Learning Coordinated Maneuver in Adversarial Environments
Zechen Hu, Manshi Limbu, Daigo Shishika, Xuesu Xiao, Xuan Wang
TL;DR
The paper addresses coordinating a team of robots traversing a route in the presence of adversaries, aiming to minimize a combined cost of risk exposure and mission time. It first analyzes a single-adversary case to extract actionable insights, then scales to multiple robots and adversaries using a centralized MDP solved by PPO-based reinforcement learning with a novel multi-weighted hot state encoding and reward reshaping. The proposed H-PPO approach yields robust, generalizable coordination patterns (e.g., bounding overwatch) and outperforms baselines and practical solvers in simulated environments, while highlighting scalability and real-time applicability. The work lays groundwork for decentralized extensions and geometry-aware planning in more complex, uncertain adversarial settings.
Abstract
This paper aims to solve the coordination of a team of robots traversing a route in the presence of adversaries with random positions. Our goal is to minimize the overall cost of the team, which is determined by (i) the accumulated risk when robots stay in adversary-impacted zones and (ii) the mission completion time. During traversal, robots can reduce their speed and act as a `guard' (the slower, the better), which will decrease the risks certain adversary incurs.
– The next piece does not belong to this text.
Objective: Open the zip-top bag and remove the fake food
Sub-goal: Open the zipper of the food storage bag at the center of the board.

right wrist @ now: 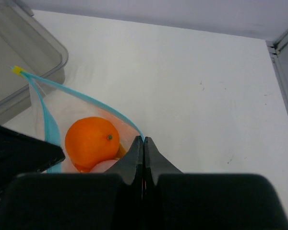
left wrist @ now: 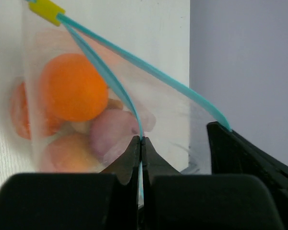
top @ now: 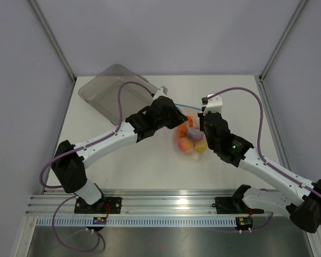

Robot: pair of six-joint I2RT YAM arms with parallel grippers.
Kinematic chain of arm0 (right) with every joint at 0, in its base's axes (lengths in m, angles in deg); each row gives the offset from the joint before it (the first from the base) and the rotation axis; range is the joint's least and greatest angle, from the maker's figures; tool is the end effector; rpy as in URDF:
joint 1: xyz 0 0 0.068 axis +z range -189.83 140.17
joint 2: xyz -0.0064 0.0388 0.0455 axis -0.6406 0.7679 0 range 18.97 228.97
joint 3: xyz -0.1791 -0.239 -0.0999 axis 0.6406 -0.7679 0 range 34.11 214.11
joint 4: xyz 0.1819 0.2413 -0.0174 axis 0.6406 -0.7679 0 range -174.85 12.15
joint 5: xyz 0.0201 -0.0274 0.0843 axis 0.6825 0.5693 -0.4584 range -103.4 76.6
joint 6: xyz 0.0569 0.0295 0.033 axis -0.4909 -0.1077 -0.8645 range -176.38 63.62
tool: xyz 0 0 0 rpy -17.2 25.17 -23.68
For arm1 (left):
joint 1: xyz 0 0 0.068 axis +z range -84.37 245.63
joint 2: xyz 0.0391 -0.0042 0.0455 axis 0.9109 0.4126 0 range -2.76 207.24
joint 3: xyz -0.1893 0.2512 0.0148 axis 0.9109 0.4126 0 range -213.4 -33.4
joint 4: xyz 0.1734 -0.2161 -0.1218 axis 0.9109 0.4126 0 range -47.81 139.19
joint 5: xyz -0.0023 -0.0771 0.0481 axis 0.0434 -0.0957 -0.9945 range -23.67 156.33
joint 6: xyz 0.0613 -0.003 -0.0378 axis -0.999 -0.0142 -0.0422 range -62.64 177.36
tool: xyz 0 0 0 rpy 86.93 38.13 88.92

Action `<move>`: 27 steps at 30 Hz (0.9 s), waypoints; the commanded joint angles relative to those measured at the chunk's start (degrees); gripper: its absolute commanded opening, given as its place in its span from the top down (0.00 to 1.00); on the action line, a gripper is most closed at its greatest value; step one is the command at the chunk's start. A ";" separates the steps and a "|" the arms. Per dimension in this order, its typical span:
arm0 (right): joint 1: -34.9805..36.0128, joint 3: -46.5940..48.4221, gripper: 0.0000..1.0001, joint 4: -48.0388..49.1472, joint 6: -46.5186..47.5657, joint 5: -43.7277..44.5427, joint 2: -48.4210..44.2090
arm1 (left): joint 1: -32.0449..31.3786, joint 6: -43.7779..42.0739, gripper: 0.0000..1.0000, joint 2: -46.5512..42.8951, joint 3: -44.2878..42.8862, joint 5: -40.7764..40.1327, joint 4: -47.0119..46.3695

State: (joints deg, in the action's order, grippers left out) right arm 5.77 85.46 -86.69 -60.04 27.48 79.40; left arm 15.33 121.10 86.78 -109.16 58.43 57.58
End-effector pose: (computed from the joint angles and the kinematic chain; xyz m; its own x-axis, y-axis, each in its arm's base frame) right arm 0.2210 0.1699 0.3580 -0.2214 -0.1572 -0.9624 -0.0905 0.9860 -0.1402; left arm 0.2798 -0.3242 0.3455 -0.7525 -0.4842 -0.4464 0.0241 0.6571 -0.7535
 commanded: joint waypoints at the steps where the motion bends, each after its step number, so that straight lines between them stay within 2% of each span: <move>1: -4.37 0.94 1.00 4.45 0.85 4.21 -2.41 | -0.32 -1.78 1.00 3.00 -4.21 1.48 -2.46; 6: -12.55 4.19 1.00 5.32 1.55 4.12 -3.56 | -0.32 -2.40 1.00 10.30 -11.58 2.80 -3.62; 8: -12.91 6.29 1.00 6.29 2.25 4.38 -2.86 | -0.32 -2.66 1.00 12.06 -15.02 3.68 -3.62; 10: -12.91 7.00 1.00 4.37 0.94 0.28 -1.28 | -0.23 -2.84 1.00 12.24 -14.41 4.38 -6.76; 12: -12.82 5.52 1.00 3.57 -1.52 -0.72 1.52 | -0.15 -4.68 0.97 11.19 -9.25 6.31 -11.25; 15: -11.86 -1.05 1.00 11.45 -1.78 -0.45 4.77 | 0.73 -5.38 0.98 10.22 -3.17 4.65 -12.76; 18: -8.53 -0.20 1.00 9.64 -4.69 -1.25 7.94 | 3.19 -5.91 0.98 8.90 2.37 5.00 -13.29; 21: -2.82 -0.90 1.00 10.77 -3.29 3.84 9.88 | 5.48 -6.70 0.99 6.97 9.39 6.49 -15.21; 23: 0.26 1.28 1.00 7.02 -3.37 7.09 13.21 | 5.74 -10.12 0.99 4.60 13.08 6.94 -18.47; 25: 4.13 2.96 1.00 2.89 -3.72 13.04 15.42 | 5.92 -11.70 0.99 3.11 16.78 5.89 -17.87; 27: 6.33 3.84 1.00 2.60 -3.72 14.32 16.92 | 6.01 -12.94 1.00 0.38 19.25 4.39 -17.59</move>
State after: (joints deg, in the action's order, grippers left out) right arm 9.55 86.07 -82.05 -62.75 33.58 94.96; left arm 21.47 112.62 93.53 -91.59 64.09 44.32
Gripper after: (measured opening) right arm 0.020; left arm 0.011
This leads to a trade-off between the robots' guarding behaviors and their travel speeds. The formulated problem is highly non-convex and cannot be efficiently solved by existing algorithms. Our approach includes a theoretical analysis of the robots' behaviors for the single-adversary case. As the scale of the problem expands, solving the optimal solution using optimization approaches is challenging, therefore, we employ reinforcement learning techniques by developing new encoding and policy-generating methods. Simulations demonstrate that our learning methods can efficiently produce team coordination behaviors. We discuss the reasoning behind these behaviors and explain why they reduce the overall team cost.